Wednesday, June 03, 2009

Eternity

There are times when I wonder what it’s all about. All this – the world, the universe, where it came from, what was here before, extra dimensions, time… are we the only sentient beings – anywhere? Ever? What could possibly be the point of intelligent life and does anything really exist if there is no intelligent being that “knows” about it? Science is answering so many questions, yet what we know still pales in comparison to what we don’t and those eternal questions still remain – are we alone? It is likely I will never know in my lifetime, nor will anyone alive today, but as a species we accumulate knowledge for future generations to build upon. Why?

All humans are mortal – we will all die. According to the CDC, life expectancy in the U.S. averaged 77.7 years in 2006 – higher than it has ever been and the trend is toward longer life. But it is such a tiny slice of time when placed against scales used to measure geology, evolution and cosmology that it makes me wonder – why do we do it? Comfort? Curiosity? A need to know? No other known life forms have such inquisitiveness, although many do appear to care about the well being of their descendants. Only one animal, however, appears to care what happens beyond its own death – humans. Could it be because we are the only animals that know that death awaits us all?

Maybe, but I have to believe there is more to it than that. The inescapable fact that my time is limited does not occupy my every waking moment. I am about as comfortable as I can be. It is probably safe to say that I do not need to know anything more and I know that, though the breadth of my knowledge will increase, it will never reach anything close to answering those eternal questions we have been pondering since we came out of the trees. Curious? Yes, but those ultimate questions will never be answered in my lifetime, although it is quite possible that in several generations, many will be. Yet I willingly - even enthusiastically - contribute to the human legacy…

In the last 100 years – just more than one average human lifetime - we have experienced an explosion of knowledge that has transformed our world for the better - and perhaps, the worse. We have made possible what was not even dreamed of when this country was created. And yet in many parts of the world there is still needless suffering. The brutality of war, fanaticism and the killing in the name of some god continues. Power still corrupts, and absolute power? Absolutely. Greed and doing unto to others still grabs the headlines. We have not yet figured out how to peacefully coexist with each other, let alone our planet. For all the progress we have made, a more highly developed being would likely see us as savages.

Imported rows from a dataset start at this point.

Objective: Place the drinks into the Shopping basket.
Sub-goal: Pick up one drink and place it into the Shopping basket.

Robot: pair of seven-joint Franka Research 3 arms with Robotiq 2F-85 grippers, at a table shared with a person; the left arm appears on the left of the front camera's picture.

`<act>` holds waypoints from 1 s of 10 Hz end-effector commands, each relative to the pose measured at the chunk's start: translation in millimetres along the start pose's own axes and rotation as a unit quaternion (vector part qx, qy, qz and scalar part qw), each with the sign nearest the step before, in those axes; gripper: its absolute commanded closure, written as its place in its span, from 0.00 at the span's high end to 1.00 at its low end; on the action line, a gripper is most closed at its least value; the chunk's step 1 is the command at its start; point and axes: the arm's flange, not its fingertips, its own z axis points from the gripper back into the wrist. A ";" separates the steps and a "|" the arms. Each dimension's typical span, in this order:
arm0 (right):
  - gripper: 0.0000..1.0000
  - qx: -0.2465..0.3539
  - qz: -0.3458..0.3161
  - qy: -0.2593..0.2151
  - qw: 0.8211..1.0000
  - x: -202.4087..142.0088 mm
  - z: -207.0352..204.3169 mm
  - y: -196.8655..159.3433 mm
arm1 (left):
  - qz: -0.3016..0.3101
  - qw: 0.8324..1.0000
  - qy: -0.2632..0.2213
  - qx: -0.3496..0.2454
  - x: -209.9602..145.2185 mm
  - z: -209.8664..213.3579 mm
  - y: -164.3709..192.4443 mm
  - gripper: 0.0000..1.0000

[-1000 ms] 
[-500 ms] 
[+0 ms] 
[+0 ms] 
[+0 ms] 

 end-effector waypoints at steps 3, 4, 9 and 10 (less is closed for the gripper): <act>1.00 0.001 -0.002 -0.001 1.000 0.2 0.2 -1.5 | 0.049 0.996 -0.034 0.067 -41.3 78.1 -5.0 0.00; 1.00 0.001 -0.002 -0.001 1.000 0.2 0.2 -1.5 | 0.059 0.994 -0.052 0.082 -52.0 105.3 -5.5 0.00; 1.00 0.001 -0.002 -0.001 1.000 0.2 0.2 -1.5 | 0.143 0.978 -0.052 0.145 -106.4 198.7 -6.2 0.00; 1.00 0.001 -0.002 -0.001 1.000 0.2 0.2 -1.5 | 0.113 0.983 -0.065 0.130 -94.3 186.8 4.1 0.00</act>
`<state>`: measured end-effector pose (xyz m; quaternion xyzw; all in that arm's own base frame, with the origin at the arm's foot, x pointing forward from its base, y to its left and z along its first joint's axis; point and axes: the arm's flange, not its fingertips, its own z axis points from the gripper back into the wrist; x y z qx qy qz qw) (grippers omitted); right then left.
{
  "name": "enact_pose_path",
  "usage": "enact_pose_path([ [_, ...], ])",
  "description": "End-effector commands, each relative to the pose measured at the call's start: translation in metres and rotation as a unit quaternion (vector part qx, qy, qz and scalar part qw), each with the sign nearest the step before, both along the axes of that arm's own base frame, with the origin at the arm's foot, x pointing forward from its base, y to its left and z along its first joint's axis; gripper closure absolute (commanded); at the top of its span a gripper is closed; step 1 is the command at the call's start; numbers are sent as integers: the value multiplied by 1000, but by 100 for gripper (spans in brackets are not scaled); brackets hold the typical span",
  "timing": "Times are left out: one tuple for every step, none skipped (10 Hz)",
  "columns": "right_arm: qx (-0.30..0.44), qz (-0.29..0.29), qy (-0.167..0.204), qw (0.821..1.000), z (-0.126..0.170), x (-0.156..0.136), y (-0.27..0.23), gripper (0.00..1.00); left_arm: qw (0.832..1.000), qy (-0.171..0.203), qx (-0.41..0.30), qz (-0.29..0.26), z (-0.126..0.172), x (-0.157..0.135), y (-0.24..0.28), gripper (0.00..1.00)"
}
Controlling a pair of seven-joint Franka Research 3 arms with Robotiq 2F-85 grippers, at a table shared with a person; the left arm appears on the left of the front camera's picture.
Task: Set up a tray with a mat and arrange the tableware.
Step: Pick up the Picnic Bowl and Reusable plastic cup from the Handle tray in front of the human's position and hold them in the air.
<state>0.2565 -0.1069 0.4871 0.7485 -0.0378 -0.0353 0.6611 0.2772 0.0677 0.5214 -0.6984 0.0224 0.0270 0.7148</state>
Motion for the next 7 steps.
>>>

And still there is decency in the world. Love still exists. Evil must always protect itself against good; good eventually and always dominates. True, at times it seems as though we are taking three steps forward and two steps back, but the net result is still positive. The principles that are held as virtuous are common to all cultures and all times. Living up to them, however, has proven to be far more difficult than articulating them. Are all these abstractions, these ideals and principles uniquely and exclusively human? I guess until we all live up to them, it doesn’t really matter.

4 comments:

Lacey said...

I've been thinking a lot about this myself lately. My grandfather died last week; in the end he fought with every breath to maintain life, instead of embracing the inevitable end.

The ideas and values we have built help us maintain a sense of permanency in this world, I think. My grandfather's last words were to express his love for his wife - something he did every day, something she knew, but something he needed to tell her anyway as he left... perhaps because his love for her could go on even if he couldn't?

We have within us a sense of right and wrong. Is that morality valid without an eternal being to propagate it? Justice, if left up to humans alone, cannot fully be served, and so we like to believe we are not alone.

I do hope someday we'll be closer to doing right on our own. I don't know that science will get us there, but surely as survival becomes easier, we have an easier time addressing our own moralities.

THE BLUEST BUTTERFLY said...

You are a very deep thinker. I think about mortality a lot. I try to focus on enjoying life.....but I am such a worrier. Memo to self: keeping trying to focus on enjoying the now. I am glad that I read this. Visiting via Net Chick.

colleen said...

My theme song for years was "What's it all about Alfie?" I am forever pondering the interpenetrate mysteries of life, especially death. What I know and what I feel are so different so it is like a battle of heart and mind. I try to remind myself almost daily that it is all impermanent. Got to do it a lot because otherwise the automatic pilot trance comes into play. Netchick.

Snaggle Tooth said...

I think perhaps we are desparately trying to not dissappear without passing on the accumulated knowledge as the Ancient Incans n Egyptians did...

We are preoccupied with the concept "Will my life mean something important after I leave?"